◆ Problem details ◆
Once the line containing "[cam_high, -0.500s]" is reached, copy it and every line after it exactly, to the end of the material, without pictures.

◆ Provided material ◆
-=-=-=-=-

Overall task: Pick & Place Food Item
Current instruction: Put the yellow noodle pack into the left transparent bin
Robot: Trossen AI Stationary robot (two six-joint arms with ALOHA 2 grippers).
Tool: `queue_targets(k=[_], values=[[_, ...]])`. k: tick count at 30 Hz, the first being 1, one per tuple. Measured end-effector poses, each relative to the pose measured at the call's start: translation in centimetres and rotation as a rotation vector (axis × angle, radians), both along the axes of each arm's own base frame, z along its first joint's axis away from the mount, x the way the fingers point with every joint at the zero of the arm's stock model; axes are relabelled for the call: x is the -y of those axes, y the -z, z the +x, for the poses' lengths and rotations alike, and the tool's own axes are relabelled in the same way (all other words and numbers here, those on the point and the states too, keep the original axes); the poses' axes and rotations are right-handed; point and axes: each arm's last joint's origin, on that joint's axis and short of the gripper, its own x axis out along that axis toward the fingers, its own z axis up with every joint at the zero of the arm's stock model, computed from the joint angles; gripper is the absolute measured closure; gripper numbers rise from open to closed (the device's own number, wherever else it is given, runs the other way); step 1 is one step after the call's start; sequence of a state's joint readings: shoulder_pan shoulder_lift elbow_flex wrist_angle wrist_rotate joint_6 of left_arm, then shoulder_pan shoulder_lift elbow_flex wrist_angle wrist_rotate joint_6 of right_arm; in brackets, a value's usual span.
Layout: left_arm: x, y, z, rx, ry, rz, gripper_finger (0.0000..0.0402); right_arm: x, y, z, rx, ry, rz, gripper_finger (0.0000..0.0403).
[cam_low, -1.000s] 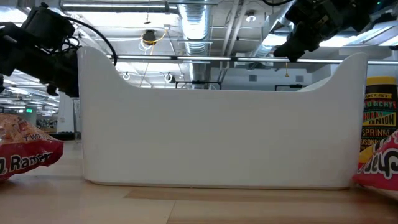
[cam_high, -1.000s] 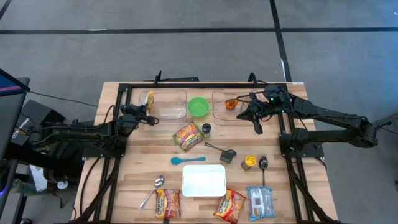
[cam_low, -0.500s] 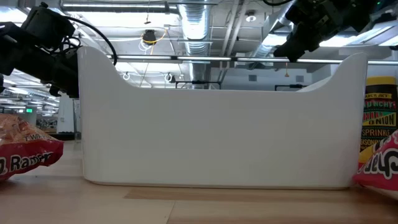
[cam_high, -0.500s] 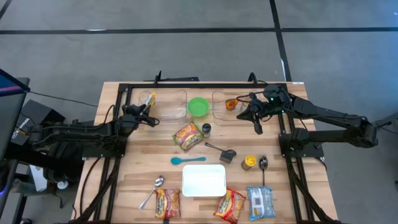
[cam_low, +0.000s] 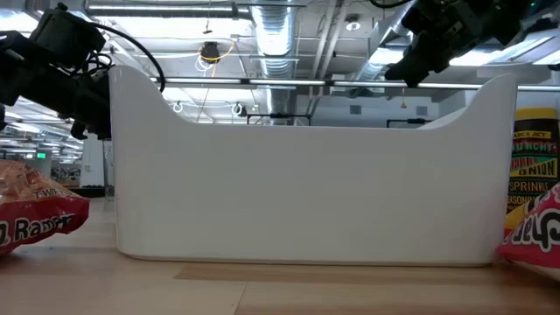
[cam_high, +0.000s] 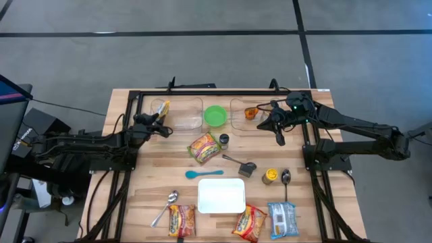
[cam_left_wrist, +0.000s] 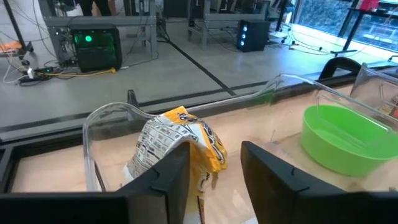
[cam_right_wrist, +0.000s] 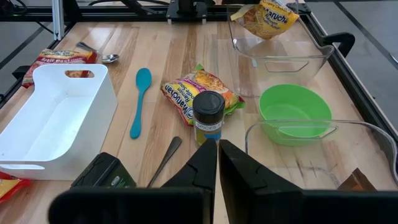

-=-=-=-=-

◆ Response ◆
[cam_high, -0.500s] 
[cam_low, +0.000s] 
[cam_high, +0.000s] 
[cam_left_wrist, +0.000s] 
[cam_right_wrist, +0.000s] 

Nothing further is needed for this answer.